**WORK ITEM**
Every line of the records that holds the word "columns" should be copied out.

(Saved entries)
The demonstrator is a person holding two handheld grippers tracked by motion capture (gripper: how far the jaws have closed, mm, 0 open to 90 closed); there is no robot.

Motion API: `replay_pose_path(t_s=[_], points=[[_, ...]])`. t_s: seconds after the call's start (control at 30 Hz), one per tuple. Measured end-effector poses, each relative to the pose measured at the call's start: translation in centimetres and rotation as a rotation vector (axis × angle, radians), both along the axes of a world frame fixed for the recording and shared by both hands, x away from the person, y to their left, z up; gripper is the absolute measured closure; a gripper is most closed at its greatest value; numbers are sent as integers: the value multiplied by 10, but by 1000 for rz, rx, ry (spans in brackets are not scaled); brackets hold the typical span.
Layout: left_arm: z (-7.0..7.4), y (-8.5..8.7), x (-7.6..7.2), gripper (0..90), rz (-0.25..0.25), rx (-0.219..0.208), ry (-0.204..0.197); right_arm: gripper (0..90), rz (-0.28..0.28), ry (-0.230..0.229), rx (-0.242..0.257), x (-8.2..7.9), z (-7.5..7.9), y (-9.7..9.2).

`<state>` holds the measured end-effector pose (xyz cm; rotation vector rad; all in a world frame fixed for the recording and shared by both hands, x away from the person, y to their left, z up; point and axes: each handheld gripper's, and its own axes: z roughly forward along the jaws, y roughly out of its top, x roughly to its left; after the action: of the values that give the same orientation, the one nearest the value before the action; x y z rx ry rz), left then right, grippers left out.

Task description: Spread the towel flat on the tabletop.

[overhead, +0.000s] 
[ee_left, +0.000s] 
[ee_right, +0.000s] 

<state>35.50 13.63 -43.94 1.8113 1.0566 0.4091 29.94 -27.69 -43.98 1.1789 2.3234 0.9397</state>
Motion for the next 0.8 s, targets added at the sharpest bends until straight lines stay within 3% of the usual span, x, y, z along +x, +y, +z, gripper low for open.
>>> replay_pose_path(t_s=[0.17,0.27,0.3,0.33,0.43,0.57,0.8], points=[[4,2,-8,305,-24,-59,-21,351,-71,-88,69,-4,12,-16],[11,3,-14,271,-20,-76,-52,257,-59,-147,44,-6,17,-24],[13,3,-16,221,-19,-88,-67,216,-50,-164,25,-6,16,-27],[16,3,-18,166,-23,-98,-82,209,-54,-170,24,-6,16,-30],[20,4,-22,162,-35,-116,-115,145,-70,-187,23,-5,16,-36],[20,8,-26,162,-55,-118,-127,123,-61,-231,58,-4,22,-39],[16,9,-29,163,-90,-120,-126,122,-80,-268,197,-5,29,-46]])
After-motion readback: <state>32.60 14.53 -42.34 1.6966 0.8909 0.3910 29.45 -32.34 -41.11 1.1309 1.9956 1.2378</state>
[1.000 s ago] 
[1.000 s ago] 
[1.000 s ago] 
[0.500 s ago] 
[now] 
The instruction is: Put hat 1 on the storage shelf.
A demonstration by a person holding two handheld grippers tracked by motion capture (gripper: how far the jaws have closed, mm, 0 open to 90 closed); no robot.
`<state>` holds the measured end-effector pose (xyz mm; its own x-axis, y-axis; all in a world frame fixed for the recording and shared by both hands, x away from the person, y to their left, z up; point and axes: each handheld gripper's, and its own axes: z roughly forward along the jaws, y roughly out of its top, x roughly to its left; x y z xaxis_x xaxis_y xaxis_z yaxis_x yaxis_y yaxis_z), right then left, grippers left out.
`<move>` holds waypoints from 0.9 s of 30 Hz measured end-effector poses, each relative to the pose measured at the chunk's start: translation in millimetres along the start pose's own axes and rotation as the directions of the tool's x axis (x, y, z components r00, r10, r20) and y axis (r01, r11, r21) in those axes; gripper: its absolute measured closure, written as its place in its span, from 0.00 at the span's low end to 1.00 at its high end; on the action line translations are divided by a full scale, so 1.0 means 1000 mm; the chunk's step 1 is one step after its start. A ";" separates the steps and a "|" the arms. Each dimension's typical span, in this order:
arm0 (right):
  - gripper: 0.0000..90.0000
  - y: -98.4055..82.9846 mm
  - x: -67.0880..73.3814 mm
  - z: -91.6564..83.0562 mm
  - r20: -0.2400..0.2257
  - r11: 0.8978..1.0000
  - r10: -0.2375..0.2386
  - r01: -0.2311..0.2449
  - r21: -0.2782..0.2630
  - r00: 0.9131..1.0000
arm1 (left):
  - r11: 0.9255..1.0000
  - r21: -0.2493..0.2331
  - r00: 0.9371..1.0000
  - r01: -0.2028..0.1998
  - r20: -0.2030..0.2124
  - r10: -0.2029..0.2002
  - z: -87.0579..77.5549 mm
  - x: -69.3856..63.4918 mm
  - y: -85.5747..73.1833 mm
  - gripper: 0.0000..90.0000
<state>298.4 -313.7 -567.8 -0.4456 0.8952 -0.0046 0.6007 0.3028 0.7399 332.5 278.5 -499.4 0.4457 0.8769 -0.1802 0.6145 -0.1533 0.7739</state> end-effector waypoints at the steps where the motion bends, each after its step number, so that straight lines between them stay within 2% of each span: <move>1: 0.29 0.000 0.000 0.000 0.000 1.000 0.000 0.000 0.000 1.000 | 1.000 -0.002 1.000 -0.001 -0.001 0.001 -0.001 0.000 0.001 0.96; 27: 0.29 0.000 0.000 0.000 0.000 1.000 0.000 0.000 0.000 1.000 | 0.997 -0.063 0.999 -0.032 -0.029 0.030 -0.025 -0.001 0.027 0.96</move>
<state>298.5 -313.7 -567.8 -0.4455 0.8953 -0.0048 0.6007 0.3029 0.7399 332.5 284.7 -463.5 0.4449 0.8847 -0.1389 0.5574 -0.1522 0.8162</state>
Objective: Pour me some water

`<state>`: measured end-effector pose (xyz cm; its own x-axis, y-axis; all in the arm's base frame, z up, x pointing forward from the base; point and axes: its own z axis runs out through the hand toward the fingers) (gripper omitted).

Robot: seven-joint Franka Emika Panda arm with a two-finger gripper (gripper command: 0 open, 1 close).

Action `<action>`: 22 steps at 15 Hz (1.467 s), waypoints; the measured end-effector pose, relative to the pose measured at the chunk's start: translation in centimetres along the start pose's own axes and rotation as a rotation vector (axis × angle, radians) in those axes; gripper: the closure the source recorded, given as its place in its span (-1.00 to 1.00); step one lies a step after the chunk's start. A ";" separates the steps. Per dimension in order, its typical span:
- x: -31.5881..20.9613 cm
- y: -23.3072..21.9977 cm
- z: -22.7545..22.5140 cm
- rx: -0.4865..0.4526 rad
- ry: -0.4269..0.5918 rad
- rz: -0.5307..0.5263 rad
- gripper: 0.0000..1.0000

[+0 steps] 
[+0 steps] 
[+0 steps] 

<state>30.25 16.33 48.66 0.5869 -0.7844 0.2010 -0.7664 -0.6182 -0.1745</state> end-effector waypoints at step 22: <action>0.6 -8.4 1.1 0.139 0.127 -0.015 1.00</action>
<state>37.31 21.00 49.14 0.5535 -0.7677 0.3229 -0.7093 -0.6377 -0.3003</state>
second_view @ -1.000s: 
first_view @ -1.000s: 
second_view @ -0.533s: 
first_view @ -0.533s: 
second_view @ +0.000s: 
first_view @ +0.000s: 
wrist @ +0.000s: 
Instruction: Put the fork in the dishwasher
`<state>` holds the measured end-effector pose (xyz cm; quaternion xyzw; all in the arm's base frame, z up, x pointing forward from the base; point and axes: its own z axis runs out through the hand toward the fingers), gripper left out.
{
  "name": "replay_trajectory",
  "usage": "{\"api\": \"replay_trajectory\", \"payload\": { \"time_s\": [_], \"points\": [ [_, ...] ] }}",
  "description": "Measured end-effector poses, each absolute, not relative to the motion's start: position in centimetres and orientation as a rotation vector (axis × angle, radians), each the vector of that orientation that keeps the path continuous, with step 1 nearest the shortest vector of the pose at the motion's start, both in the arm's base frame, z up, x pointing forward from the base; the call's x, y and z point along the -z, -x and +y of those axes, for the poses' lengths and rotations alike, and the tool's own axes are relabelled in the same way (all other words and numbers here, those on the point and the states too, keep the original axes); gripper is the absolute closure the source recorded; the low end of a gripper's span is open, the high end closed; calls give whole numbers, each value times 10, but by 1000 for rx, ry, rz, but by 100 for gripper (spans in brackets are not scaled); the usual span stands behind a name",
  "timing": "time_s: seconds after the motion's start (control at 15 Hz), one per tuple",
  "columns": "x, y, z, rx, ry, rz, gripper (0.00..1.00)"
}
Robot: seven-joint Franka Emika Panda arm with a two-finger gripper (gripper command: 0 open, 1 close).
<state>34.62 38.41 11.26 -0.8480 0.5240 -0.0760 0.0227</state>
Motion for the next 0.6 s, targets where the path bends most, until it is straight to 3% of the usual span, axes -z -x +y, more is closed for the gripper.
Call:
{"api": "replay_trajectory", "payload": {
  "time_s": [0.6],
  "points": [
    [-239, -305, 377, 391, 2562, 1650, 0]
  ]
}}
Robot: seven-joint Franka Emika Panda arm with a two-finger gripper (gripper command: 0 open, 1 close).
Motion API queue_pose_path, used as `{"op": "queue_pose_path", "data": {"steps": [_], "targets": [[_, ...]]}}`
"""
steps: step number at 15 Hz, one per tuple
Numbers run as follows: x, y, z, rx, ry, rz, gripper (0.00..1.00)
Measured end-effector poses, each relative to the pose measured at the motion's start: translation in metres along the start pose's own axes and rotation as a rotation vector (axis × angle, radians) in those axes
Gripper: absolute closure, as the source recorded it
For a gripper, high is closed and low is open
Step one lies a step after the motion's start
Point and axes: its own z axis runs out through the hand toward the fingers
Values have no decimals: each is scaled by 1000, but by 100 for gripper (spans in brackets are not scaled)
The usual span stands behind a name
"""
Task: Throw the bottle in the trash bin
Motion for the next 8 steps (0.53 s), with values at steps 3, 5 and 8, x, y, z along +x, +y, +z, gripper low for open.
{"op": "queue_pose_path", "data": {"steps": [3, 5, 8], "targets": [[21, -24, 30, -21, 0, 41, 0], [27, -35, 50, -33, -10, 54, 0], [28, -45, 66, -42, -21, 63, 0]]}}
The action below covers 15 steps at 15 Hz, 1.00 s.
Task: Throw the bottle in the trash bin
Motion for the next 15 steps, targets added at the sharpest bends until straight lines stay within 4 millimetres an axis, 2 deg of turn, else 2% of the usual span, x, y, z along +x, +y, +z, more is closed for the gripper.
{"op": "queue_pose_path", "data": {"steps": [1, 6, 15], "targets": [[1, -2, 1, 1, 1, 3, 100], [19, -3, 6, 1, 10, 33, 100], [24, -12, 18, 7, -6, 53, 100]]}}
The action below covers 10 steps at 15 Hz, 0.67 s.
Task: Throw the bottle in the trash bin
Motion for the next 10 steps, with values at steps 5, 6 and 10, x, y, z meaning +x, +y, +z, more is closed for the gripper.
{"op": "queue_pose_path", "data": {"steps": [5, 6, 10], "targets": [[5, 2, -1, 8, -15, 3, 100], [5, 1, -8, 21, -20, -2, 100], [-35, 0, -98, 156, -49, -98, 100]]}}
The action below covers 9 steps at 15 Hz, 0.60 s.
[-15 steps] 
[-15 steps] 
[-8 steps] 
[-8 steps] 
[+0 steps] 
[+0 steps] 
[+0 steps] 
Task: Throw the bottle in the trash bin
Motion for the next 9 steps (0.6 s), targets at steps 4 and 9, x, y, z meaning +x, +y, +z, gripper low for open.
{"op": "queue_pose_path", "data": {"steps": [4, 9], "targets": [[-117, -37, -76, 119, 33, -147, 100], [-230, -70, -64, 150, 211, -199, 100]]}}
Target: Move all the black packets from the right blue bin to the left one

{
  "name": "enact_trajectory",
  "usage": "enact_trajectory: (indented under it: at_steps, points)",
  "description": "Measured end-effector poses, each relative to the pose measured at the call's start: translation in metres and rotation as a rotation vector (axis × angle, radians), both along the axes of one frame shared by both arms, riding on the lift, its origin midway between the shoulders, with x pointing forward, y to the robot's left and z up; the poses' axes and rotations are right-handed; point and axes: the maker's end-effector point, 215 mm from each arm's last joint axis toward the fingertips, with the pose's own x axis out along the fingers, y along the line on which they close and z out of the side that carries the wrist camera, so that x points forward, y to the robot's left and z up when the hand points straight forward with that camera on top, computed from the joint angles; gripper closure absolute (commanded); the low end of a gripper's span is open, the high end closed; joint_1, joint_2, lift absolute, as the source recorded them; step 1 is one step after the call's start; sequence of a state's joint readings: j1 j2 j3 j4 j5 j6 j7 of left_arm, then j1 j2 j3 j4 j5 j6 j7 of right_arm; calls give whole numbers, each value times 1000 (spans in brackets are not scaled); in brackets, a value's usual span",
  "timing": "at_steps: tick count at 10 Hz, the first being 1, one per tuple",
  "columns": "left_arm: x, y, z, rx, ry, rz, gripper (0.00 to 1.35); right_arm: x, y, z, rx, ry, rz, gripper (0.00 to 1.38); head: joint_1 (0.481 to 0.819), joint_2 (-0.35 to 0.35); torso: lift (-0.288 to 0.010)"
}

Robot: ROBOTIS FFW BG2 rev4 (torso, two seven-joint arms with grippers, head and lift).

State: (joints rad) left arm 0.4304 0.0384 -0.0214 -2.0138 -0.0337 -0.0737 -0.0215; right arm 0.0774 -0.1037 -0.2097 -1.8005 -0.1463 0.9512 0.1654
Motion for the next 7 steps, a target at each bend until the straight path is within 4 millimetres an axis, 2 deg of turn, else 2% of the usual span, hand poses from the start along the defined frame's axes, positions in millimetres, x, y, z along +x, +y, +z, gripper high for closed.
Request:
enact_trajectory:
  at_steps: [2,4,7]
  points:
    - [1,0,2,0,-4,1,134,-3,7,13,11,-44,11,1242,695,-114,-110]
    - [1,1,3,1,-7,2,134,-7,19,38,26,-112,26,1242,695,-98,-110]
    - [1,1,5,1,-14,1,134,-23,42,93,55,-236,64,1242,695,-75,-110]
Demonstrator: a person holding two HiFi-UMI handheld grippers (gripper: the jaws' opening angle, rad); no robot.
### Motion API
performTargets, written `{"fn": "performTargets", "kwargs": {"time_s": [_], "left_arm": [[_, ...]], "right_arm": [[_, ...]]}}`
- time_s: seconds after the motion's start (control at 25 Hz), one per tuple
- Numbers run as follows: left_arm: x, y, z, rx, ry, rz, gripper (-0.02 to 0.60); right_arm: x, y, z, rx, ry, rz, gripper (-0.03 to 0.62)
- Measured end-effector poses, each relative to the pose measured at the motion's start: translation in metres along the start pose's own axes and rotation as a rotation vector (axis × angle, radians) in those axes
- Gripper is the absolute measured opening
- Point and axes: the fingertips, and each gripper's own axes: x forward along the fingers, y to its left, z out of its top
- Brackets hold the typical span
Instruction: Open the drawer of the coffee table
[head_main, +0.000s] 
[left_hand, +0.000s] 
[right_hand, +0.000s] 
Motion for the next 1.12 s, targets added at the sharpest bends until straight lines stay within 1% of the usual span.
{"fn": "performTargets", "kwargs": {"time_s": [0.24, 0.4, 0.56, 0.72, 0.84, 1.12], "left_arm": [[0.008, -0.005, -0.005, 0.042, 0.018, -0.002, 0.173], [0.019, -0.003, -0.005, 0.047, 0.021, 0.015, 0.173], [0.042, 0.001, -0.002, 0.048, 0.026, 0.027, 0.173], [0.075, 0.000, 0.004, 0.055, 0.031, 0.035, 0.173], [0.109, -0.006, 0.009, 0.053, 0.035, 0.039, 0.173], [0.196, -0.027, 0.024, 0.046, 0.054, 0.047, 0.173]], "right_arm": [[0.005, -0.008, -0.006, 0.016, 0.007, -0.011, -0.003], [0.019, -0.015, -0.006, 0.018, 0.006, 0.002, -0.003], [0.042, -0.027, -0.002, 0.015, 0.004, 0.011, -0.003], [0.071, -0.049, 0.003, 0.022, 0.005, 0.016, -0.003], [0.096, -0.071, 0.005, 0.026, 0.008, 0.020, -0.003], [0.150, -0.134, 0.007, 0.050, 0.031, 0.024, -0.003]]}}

**OUTPUT**
  "columns": "x, y, z, rx, ry, rz, gripper (0.00..1.00)"
  "columns": "left_arm: x, y, z, rx, ry, rz, gripper (0.00 to 1.35); right_arm: x, y, z, rx, ry, rz, gripper (0.00 to 1.38); head: joint_1 (0.481 to 0.819), joint_2 (-0.35 to 0.35); torso: lift (-0.288 to 0.010)"

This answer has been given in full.